Press or to navigate between chapters

Press S or / to search in the book

Press ? to show this help

Press Esc to hide this help

Fleet Topology Model

The fleet is a five-level hierarchy: fleet → slice → host → chip → core. Each level is owned by a different proto or class, and only the top four levels cross host boundaries.

The hierarchy

LevelOwning proto / classKey
fleet (multi-slice)MultiSliceTopologyAndLocation (class) / MultiSliceTopologyAndLocationProtoincarnation_id
sliceSliceInfo {slice_id, tpu_topology_args}slice_id
hostNetworkAddressMapping {slice_id, host_id, addresses[]}(slice_id, host_id)
host NIC / endpointHostNetworkAddress {address, interface_name, numa_node, host_name_for_debugging}
in-slice chip (ICI)ChipCoordinate {coordinates: int64[]} / asic_sw.proto.ChipLocationcoordinate
core (fleet handle)MultiSliceTpuCoreLocation (class) wrapping TpuCoreLocationProto{core_type, logical_device_id}(slice_id, logical_device_id, core_type)
core (flat id)global_core_id / global_chip_idcomputed

The DCN layer (the top four rows) is what crosses host boundaries. The ICI layer (the chip rows) lives entirely inside one slice and is summarized to the DCN layer only as the slice's TpuTopologyArgsProto shape.

Fleet level

The fleet is the whole multi-slice job. In memory it is the MultiSliceTopologyAndLocation class; on the wire it is MultiSliceTopologyAndLocationProto:

message MultiSliceTopologyAndLocationProto {
  int32              local_slice_id = 1;   // THIS process's slice
  int32              local_host_id  = 2;   // THIS process's host (in slice)
  repeated SliceInfo slice_info     = 3;   // every slice in the fleet
  int64              incarnation_id = 4;   // fleet generation token
}

The local_slice_id / local_host_id fields make the proto self-locating: a receiver can find its own entry in the slice_info list without out-of-band context.

Slice level

A slice is a contiguous ICI domain — one toroidal chip network. In the fleet metadata it is just an index plus a shape:

message SliceInfo {
  int32                    slice_id          = 1;
  // field 2 retired (gap)
  tpu.TpuTopologyArgsProto tpu_topology_args = 3;   // slice 3D shape
}

Every host in a slice must report an equivalent tpu_topology_args; the coordinator rejects a slice whose hosts disagree (it runs proto2::util::MessageDifferencer::Compare).
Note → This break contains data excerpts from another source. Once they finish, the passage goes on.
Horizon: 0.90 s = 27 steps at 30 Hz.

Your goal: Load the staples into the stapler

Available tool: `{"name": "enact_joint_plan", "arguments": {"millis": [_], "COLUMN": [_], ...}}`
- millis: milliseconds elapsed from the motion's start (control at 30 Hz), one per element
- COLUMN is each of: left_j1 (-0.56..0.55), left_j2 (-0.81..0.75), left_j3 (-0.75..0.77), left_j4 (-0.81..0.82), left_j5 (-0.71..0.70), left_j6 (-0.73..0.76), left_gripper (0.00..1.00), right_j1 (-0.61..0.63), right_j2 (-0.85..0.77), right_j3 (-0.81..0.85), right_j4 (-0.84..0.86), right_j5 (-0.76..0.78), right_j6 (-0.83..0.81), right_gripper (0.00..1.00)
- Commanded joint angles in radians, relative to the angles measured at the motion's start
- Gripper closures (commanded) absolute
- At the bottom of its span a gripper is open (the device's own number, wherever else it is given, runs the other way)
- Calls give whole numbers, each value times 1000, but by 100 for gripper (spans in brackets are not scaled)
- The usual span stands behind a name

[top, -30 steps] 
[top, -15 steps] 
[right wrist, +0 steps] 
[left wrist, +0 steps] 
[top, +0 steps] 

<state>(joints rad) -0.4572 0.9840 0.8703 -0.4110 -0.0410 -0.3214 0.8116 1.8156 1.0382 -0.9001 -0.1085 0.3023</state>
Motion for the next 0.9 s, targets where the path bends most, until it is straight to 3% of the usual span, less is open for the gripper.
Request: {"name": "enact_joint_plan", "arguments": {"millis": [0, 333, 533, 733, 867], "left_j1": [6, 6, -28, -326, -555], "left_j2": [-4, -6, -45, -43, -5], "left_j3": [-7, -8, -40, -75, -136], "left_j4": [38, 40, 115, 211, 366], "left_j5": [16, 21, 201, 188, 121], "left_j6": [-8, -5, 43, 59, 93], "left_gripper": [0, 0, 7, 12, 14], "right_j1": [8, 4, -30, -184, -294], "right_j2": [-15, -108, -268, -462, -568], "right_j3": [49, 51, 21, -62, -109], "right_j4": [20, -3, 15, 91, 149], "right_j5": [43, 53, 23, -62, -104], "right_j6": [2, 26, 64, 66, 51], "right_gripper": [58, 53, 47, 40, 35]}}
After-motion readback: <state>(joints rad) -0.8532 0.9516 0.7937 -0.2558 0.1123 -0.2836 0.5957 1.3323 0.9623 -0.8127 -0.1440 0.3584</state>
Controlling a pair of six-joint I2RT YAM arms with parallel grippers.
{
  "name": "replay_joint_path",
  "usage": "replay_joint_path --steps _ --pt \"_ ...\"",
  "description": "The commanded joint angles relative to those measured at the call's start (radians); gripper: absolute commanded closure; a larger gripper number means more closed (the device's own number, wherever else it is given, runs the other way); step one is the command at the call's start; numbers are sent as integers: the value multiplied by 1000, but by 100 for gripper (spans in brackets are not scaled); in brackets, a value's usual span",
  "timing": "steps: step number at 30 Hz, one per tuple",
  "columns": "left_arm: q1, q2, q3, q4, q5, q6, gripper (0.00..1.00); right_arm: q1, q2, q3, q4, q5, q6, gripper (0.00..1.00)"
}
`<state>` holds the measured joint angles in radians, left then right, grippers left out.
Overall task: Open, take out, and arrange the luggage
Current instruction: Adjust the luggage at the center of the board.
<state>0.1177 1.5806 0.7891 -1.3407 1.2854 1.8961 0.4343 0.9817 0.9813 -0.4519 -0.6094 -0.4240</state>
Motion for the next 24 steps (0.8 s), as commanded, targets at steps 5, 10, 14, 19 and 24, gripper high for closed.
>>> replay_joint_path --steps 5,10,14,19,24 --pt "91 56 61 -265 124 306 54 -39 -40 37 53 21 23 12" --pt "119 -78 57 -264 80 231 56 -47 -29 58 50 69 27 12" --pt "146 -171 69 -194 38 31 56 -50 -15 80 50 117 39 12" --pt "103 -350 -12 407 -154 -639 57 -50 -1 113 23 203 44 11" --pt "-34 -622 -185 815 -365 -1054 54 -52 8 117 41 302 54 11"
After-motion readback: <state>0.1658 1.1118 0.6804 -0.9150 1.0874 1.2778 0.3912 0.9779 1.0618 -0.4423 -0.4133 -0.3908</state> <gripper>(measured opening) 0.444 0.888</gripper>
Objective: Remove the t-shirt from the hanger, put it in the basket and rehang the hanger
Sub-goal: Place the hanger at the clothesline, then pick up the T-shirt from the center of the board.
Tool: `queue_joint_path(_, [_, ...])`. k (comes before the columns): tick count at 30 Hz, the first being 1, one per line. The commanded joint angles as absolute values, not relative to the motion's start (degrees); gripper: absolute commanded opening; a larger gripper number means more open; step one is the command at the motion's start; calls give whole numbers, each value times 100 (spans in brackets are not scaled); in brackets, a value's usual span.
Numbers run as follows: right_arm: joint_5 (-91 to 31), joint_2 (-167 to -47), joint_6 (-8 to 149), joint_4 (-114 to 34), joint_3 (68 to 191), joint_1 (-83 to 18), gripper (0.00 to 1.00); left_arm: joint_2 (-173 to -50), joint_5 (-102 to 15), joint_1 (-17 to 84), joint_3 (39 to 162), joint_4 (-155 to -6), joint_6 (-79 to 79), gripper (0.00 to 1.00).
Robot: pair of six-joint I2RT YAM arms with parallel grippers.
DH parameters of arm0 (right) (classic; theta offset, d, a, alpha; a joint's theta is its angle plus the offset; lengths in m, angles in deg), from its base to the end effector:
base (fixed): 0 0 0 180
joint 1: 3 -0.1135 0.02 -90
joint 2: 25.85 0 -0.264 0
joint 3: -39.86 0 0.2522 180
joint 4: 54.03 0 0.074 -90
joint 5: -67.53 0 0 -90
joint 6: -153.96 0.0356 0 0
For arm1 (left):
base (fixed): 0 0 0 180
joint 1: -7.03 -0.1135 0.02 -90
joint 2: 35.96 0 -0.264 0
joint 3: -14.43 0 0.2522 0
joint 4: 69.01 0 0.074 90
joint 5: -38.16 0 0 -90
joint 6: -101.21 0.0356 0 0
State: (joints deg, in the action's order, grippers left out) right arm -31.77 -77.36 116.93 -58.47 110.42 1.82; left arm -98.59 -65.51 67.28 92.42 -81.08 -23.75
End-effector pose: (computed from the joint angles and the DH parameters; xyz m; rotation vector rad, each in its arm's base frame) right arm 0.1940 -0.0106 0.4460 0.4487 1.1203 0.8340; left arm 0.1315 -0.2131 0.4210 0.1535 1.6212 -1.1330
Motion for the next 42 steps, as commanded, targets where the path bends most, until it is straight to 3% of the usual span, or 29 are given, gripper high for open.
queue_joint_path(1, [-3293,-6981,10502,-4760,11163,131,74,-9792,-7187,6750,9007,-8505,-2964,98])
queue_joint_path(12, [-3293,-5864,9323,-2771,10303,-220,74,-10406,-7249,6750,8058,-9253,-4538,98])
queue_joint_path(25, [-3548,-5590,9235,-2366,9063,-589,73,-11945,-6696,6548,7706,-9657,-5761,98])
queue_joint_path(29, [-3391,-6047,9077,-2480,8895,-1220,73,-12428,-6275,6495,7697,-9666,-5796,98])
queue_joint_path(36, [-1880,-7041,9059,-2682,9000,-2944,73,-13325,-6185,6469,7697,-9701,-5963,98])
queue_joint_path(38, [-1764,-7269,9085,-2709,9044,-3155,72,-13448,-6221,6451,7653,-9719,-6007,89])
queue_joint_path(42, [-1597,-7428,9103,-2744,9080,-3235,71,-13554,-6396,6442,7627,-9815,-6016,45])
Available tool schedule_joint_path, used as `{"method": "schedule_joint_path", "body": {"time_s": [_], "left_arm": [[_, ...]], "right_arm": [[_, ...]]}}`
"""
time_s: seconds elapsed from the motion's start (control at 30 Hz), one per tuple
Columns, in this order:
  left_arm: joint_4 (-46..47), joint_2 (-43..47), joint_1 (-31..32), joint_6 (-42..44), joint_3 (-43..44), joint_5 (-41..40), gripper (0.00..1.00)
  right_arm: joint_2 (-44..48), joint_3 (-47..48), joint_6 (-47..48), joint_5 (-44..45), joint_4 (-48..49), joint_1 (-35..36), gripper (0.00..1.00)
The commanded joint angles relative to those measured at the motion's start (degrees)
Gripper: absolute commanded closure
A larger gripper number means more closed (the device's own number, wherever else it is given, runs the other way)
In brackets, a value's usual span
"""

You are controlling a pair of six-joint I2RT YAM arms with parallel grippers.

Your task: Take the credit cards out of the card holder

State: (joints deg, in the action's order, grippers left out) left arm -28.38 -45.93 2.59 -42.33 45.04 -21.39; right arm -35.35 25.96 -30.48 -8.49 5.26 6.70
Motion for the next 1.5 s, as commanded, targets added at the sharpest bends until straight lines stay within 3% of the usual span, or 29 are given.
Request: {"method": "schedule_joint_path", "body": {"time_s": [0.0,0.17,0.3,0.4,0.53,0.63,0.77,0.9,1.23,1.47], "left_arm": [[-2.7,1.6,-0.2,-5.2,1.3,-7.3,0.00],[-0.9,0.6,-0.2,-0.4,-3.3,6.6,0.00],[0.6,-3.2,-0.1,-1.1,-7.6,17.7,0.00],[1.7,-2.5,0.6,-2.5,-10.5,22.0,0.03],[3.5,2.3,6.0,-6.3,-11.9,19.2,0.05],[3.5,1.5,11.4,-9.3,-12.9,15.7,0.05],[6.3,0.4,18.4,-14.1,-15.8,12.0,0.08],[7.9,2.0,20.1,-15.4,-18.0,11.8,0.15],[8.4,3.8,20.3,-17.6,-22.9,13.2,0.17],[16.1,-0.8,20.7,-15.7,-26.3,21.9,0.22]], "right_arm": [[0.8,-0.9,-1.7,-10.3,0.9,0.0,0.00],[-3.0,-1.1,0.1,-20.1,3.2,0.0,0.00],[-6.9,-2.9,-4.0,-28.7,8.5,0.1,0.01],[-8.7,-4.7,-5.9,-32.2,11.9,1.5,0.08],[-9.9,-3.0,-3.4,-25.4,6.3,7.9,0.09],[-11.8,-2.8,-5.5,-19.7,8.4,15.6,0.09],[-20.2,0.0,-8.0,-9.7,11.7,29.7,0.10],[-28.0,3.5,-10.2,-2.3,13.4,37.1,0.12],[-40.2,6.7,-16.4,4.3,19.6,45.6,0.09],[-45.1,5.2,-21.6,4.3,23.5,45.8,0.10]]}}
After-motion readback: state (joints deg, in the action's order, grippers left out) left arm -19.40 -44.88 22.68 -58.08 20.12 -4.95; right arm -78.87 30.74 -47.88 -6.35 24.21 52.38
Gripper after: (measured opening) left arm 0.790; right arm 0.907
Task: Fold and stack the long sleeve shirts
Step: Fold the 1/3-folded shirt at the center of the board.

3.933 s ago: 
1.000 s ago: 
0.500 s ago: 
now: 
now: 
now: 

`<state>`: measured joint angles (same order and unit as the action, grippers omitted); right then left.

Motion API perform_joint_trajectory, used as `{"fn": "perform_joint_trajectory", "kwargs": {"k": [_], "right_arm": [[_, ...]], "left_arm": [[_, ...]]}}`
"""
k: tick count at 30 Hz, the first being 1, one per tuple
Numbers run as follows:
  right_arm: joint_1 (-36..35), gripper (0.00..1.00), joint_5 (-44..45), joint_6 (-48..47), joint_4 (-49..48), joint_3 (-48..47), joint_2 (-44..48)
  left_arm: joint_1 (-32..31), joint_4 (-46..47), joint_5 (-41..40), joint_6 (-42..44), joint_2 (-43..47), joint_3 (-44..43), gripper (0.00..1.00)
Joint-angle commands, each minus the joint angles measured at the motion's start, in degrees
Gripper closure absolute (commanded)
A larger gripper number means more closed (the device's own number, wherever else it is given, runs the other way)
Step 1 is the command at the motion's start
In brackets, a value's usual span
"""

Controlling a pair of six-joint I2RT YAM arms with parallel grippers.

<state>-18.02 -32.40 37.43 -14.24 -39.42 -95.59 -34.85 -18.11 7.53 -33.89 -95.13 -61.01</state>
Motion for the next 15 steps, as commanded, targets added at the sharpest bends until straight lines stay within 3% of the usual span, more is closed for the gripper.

The per-slice host count the DCN layer needs is product(tpu_topology_args.host_bounds).

Host level

A host is named (slice_id, host_id) and is reachable through one or more DCN NICs:

message NetworkAddressMapping {
  int32  slice_id                = 1;
  int32  host_id                 = 2;
  repeated HostNetworkAddress addresses = 3;   // one per DCN interface
}

The (slice_id, host_id) pair is the universal key of the fleet: it keys the endpoint table, the barrier arrival set, the error-aggregator worker key, and the Communicator's endpoint map flat_hash_map<tuple<int,int>, NetworkAddressMapping>.

Chip and core levels

Below the host, the DCN metadata stops carrying structure: chips are named only by a per-slice logical device id, and the full chip coordinate lives in the ICI layer (ChipCoordinate, a variable-rank int64 vector inside a ToroidalTopology). The fleet-wide core handle is the C++ class MultiSliceTpuCoreLocation, which couples a TpuCoreLocationProto{core_type, logical_device_id} with its owning slice. See Global Addressing for the full translation chain and ICI vs DCN for the in-slice coordinate model.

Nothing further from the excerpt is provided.